Acordo de divisão de poder entre governo e oposição encerra semanas de impasse; opositor será premiê

BBC Brasil, BBC

13 Abril 2008 | 12h45

O presidente do Quênia, Mwai Kibaki, e o líder da oposição, Raila Odinga, anunciaram neste domingo, 13, os nomes que vão compor o gabinete, encerrando um impasse que se arrastou por semanas.
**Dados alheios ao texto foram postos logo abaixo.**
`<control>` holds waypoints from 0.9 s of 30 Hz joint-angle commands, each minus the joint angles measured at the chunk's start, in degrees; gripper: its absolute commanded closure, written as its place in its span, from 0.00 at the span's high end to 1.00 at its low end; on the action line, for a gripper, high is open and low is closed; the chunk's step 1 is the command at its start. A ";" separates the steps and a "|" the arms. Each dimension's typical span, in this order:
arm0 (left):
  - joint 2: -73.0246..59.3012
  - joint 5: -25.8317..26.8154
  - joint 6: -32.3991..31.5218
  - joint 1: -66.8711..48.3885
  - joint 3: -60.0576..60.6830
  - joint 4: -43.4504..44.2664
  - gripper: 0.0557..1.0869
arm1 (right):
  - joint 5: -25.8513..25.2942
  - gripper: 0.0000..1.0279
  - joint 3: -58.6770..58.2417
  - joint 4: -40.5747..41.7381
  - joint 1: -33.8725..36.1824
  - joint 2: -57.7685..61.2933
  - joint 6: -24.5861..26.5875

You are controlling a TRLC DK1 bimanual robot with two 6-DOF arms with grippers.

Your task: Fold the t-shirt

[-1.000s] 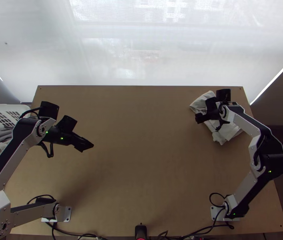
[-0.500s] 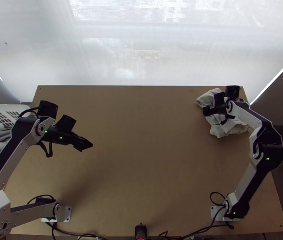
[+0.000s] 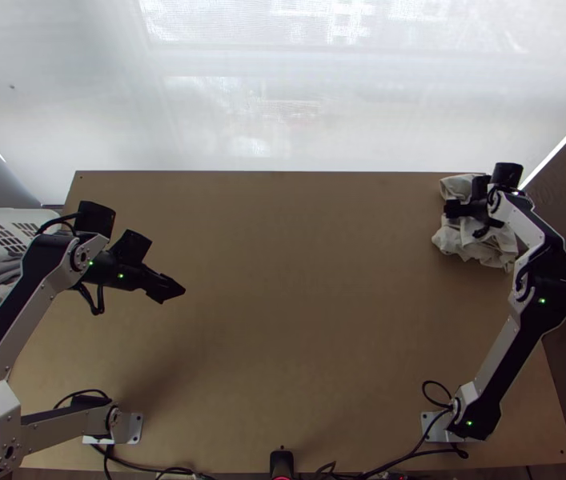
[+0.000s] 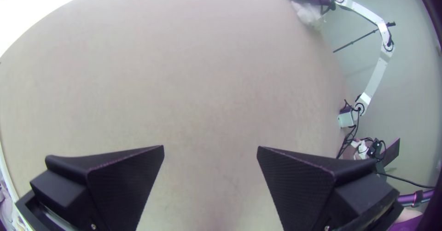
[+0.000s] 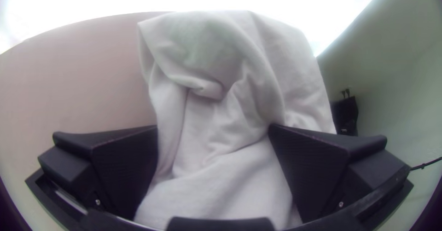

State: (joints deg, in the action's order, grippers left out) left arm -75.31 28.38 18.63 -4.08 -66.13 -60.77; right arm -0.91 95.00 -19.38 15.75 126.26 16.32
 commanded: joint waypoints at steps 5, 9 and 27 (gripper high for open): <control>1.66 0.01 -1.49 -0.93 -0.93 -0.93 0.95 | 5.39 0.96 3.96 -5.32 0.34 -4.62 -3.22; 3.85 0.01 -3.34 -1.90 -1.02 -1.10 0.95 | 7.41 0.96 3.79 -8.40 -3.88 -11.30 -5.42; 43.76 -27.50 3.43 7.86 31.59 11.47 0.95 | 8.29 0.95 -53.52 17.44 -25.24 -68.42 -13.33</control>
State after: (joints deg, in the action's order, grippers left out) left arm -45.43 9.50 19.64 1.32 -47.59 -52.75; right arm 9.85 65.56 -16.40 -4.84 77.56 5.37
Odinga vai assumir o recém-criado cargo de primeiro-ministro do governo compartilhado, que vai contar com 40 ministros.  Em fevereiro, os dois líderes chegaram a fechar um acordo para a divisão do poder no Quênia, depois da morte de mais de mil quenianos em episódios de violência detonados por uma disputa sobre os resultados das eleições. As pastas mais importantes, no entanto, permanecem sob o controle do presidente Kibaki.  Em discurso transmitido pela televisão queniana, Kibaki disse que o desafio adiante é "deixar a política de lado e trabalhar"."Vamos construir um novo Quênia, onde a Justiça seja o nosso escudo e a nosso defensor, e onde paz, liberdade e a fartura sejam encontrados em todo o nosso país", disse.  Foram anunciados os nomes de dois vice-primeiro-ministros, Uhuru Kenyatta, do partido de Kibaki, da Unidade Nacional, e Musalia Mudavadi, do Movimento Democrático Laranja, de Odinga. Kenyatta é o filho do primeiro presidente queniano, Jomo Kenyatta. A crise no Quênia começou após as eleições de dezembro, nas quais o presidente e o líder da oposição reivindicaram vitória. A disputa dos resultados provocou confrontos entre forças oficiais e simpatizantes dos dois lados. Cerca de 1,5 mil pessoas morreram e outras 600 mil deixaram as suas casas para fugir da violência.  Kibaki e Odinga chegaram a concordar com a formação de um governo de coalizão em fevereiro, mas desde então divergiam sobre a composição do gabinete. O opositor alegava que o presidente e seus aliados se recusavam a ceder poder ou abrir mão de qualquer uma das posições mais importantes do gabinete.  O acordo foi alcançado após horas de discussão a portas fechadas em um hotel a 100 km ao norte da capital do Quênia, Nairóbi. Os dois líderes vinham sofrendo intensa pressão internacional para se entenderam depois do acordo mediado pelo ex-secretário-geral da ONU, Kofi Annan, em fevereiro.